• [Assigned task]: Each line of the data below from the one holding "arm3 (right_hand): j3" to the one holding "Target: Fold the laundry", inclusive, is to be reproduced exactly; no other line belongs in the answer.
━━━━━ Records to process
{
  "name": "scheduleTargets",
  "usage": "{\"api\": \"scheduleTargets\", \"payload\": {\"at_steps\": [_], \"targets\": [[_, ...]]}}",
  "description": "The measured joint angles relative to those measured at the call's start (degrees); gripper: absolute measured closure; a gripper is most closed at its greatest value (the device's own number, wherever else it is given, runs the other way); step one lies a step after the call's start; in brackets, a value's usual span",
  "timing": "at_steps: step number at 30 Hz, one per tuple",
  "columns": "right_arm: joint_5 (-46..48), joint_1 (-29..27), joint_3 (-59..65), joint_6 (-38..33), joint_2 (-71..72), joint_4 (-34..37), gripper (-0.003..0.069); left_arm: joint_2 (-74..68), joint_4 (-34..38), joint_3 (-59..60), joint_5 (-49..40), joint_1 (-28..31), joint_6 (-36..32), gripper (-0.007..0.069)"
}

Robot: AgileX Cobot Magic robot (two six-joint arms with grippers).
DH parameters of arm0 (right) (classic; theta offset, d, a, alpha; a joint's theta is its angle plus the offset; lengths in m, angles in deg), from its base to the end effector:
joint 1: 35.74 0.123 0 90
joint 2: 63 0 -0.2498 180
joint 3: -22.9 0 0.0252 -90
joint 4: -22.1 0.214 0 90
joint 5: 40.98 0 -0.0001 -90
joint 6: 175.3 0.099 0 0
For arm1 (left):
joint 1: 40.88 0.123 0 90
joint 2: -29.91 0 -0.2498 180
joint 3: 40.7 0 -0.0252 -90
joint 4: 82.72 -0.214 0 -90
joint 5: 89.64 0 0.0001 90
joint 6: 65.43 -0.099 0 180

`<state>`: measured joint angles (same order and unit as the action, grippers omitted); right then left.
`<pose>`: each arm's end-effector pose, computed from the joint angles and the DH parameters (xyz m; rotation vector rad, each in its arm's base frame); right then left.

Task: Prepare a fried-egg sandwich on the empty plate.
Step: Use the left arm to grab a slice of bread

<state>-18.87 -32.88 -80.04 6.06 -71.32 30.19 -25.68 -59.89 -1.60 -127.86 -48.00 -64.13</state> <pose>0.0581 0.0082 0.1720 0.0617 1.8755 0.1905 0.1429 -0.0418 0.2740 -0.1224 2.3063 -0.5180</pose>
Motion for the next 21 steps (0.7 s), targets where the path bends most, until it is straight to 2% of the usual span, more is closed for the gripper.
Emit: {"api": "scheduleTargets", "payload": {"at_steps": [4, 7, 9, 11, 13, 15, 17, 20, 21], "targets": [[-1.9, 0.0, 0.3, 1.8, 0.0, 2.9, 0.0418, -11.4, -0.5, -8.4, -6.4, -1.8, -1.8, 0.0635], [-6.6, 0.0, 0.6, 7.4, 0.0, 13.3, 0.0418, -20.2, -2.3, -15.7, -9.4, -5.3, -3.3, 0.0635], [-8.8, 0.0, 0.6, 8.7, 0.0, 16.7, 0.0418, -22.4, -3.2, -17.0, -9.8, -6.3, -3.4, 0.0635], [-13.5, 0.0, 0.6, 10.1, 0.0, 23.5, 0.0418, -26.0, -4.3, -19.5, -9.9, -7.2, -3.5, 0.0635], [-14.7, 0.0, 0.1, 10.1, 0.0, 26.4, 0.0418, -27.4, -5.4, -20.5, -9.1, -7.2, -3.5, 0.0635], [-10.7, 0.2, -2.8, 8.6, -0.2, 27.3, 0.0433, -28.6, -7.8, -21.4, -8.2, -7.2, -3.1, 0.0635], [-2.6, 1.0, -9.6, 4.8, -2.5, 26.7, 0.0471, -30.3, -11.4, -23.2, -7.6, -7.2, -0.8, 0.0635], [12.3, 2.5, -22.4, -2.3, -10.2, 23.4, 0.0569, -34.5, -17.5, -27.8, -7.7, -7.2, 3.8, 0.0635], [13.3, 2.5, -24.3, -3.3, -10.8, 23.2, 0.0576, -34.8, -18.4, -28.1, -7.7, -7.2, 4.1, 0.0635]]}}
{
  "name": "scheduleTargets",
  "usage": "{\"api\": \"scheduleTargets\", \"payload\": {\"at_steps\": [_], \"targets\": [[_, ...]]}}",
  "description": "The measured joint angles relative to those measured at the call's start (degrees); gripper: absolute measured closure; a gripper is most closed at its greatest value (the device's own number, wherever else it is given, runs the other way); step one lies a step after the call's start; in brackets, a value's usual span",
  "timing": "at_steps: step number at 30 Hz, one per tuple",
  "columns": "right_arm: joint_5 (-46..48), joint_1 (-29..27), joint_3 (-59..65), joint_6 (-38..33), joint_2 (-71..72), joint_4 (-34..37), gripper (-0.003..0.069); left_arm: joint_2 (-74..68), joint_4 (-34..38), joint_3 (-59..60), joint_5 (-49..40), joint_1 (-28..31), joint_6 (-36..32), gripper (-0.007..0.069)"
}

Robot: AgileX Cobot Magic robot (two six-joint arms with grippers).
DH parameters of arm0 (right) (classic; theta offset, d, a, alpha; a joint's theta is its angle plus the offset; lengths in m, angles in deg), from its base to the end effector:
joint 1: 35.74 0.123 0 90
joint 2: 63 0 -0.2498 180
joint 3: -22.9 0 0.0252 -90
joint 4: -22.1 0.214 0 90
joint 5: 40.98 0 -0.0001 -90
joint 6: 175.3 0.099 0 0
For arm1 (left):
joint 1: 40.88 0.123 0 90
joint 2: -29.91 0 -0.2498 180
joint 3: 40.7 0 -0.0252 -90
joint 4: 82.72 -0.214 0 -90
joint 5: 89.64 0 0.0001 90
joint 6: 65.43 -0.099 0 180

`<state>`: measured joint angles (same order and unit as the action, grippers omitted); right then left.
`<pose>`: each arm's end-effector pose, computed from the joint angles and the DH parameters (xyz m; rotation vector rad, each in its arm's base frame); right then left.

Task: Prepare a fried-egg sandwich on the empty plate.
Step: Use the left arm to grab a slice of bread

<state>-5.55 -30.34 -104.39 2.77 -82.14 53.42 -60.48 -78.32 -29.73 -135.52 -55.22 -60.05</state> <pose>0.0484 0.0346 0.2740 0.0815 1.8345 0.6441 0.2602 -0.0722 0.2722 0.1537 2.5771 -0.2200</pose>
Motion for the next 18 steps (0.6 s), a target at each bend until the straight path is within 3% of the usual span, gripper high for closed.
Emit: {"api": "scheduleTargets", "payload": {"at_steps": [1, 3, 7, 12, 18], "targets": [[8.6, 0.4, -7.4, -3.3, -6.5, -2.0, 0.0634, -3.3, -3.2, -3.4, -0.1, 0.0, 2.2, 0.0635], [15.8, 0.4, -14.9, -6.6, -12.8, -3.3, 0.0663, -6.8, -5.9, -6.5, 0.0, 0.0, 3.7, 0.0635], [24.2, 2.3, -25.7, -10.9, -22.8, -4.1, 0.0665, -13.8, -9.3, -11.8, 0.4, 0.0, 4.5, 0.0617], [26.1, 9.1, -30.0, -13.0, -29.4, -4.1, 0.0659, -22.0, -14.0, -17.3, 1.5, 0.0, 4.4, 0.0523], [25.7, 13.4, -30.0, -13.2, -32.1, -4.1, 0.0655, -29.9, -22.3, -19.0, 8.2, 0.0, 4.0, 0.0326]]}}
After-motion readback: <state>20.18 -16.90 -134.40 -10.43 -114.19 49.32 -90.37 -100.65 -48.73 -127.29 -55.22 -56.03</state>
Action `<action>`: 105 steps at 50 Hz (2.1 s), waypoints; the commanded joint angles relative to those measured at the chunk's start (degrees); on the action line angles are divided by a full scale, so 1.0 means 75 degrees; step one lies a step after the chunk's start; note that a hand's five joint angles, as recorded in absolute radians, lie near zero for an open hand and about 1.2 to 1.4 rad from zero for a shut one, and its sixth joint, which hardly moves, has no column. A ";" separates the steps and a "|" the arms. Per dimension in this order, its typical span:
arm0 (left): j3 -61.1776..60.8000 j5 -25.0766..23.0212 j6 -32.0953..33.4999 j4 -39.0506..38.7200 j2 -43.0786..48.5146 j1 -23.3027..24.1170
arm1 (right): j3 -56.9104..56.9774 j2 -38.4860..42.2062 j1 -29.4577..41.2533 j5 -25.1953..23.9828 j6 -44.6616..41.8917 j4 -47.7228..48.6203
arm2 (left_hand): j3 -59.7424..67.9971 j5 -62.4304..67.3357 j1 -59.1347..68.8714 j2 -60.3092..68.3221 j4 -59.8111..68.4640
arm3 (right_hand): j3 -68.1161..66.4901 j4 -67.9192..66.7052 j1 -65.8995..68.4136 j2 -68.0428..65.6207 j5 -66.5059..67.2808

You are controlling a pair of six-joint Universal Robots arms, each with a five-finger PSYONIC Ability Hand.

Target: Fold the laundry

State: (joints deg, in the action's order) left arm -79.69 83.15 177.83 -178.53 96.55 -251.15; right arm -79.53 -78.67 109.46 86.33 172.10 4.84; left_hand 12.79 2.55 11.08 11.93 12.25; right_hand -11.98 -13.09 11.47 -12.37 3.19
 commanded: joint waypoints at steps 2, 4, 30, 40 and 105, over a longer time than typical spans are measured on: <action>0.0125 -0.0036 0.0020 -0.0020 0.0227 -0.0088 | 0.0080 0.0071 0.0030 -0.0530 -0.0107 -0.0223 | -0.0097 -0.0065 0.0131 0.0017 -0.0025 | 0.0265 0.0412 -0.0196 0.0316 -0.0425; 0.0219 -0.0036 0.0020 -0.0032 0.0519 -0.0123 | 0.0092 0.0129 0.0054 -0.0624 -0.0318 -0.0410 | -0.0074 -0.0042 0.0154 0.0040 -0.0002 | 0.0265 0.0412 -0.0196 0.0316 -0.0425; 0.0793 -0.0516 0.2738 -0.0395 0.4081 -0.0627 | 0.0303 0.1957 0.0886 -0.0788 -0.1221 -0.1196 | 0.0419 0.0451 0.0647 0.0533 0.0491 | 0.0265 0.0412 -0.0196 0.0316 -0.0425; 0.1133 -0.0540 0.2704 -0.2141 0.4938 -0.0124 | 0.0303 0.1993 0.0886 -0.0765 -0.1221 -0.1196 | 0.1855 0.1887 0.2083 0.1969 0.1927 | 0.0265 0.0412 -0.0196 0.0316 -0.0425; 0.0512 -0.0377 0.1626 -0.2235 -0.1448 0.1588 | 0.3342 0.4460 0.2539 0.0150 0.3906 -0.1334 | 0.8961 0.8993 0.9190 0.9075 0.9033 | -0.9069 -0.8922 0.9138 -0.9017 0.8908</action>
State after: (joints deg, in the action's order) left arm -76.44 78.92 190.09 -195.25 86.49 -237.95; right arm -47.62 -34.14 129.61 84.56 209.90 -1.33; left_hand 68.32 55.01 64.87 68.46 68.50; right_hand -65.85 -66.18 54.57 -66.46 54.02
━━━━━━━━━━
• [Task output]:
arm3 (right_hand): j3 -68.1161..66.4901 j4 -67.9192..66.7052 j1 -65.8995..68.4136 j2 -68.0428..65.6207 j5 -66.5059..67.2808

You are controlling a pair of six-joint Universal Robots arms, each with a five-finger PSYONIC Ability Hand.

Target: Fold the laundry

This answer is complete.